O governador de São Paulo, Geraldo Alckmin (PSDB), defendeu a política de ajuste promovida por sua gestão no Estado, mas disse que o esforço dos governadores será inócuo enquanto o País continuar em recessão por erros do governo federal. “Se o Brasil não crescer, vai morrer na praia”, disse em evento que discute a competitividade dos Estados, promovido pelo Centro de Liderança Pública (CLP).

Alckmin, que é virtual pré-candidato do PSDB à Presidência em 2018 – disputa espaço com o senador Aécio Neves – disse que, quando se candidatou à Presidência em 2006, propôs que o Brasil chegasse a um quadro de superávit nominal – que é um saldo positivo após o pagamento de juros de dívidas. No governo Lula, o Brasil tinha superávit fiscal – antes do pagamento de juros – e o governo Dilma chegou a um quadro de déficit fiscal de mais de R$ 100 bilhões.
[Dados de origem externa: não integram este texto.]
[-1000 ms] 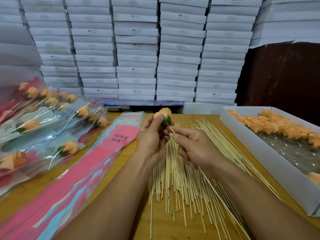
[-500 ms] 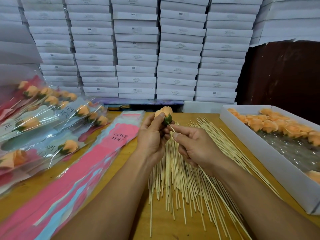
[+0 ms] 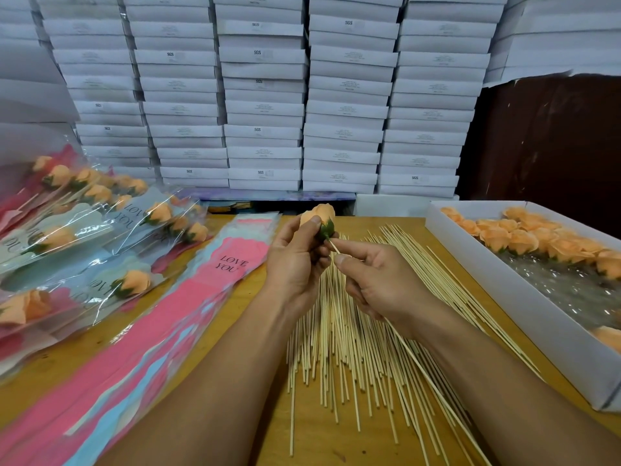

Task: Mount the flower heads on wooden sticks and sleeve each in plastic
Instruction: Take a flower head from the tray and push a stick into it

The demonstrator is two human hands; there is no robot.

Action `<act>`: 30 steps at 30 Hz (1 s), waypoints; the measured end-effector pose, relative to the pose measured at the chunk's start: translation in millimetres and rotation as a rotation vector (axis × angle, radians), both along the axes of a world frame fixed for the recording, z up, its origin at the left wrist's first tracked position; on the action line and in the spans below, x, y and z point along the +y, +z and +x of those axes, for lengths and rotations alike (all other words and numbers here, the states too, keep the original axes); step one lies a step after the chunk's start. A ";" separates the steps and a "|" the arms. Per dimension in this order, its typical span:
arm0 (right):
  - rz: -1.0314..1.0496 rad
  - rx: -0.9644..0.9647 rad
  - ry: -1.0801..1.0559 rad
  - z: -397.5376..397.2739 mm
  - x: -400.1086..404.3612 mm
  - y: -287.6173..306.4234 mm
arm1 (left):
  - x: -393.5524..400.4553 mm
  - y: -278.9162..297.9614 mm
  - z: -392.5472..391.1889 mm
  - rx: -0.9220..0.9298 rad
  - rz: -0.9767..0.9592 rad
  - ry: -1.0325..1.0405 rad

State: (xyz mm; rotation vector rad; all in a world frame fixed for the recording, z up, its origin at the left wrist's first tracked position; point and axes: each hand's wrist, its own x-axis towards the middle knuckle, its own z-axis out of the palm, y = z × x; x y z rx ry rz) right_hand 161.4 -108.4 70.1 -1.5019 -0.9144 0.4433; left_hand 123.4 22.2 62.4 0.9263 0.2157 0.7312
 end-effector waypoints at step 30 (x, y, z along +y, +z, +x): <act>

“Não tem trem bala, mas tem estatal funcionando a pleno vapor”, alfinetou o governador tucano em referência à Etav, estatal criada para cuidar do trem de alta velocidade entre Rio e São Paulo, projeto que nunca saiu do papel.
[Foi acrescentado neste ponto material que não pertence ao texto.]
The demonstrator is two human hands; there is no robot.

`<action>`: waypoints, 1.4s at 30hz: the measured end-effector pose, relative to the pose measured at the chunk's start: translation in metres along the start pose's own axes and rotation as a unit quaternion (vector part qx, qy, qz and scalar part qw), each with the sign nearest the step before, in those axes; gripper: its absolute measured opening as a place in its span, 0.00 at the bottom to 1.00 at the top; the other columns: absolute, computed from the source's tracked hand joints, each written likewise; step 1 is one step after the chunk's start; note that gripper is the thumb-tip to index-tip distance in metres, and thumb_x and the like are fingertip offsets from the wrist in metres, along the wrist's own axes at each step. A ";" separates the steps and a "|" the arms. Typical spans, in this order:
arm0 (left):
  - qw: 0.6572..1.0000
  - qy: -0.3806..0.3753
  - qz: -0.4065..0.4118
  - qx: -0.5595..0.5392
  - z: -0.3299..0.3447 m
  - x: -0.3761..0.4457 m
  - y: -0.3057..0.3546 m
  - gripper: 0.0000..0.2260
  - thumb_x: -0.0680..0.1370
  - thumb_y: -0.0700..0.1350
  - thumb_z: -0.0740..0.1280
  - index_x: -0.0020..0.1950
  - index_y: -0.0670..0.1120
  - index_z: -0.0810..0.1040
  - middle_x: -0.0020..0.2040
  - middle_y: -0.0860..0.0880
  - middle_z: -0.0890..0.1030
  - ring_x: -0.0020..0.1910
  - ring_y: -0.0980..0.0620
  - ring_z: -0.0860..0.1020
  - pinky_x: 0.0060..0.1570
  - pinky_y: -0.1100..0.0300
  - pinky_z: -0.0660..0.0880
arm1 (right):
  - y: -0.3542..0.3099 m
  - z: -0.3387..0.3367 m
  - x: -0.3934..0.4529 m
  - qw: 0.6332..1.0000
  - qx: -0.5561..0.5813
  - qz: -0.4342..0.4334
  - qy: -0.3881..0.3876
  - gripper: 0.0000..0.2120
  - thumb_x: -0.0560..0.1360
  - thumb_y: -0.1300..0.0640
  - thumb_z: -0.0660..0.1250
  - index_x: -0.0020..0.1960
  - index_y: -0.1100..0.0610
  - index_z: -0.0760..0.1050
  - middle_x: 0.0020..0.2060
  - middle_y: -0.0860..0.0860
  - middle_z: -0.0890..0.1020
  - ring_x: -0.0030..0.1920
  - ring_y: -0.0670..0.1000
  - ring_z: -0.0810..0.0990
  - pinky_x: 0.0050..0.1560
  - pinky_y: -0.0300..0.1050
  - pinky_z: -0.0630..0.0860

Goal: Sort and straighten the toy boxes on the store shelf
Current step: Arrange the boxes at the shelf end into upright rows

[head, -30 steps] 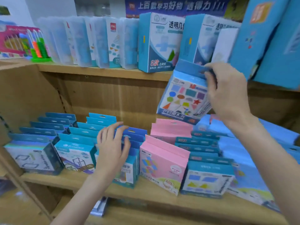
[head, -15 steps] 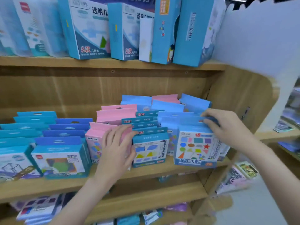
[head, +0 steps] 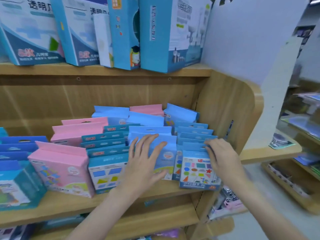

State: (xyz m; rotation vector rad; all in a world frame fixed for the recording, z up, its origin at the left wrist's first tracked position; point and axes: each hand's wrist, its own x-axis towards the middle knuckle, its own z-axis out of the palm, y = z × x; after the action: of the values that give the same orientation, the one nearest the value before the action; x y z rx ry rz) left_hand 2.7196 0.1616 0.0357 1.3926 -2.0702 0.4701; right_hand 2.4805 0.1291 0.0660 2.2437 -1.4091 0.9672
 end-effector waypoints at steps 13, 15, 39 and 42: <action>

Alckmin chamou de “inadmissível” a política fiscal “frouxa” promovida pelo governo federal – sem citar Dilma Rousseff diretamente. “Não é possível você ter política fiscal frouxa, política monetária absurda e moeda sobrevalorizada. Você quase quebrou a indústria”, criticou.

Para o tucano, não faz sentido subir juros em momento de contração da economia e em que não há demanda. “Vamos virar um País de rentista, é um desestímulo à atividade empreendedora. Só não estamos pior porque o câmbio salvou.”

Também participam do evento os governadores de Goiás, Marconi Perillo (PSDB), de Santa Catarina, Raimundo Colombo (PSDB), e do Rio Grande do Sul, José Ivo Sartori (PMDB).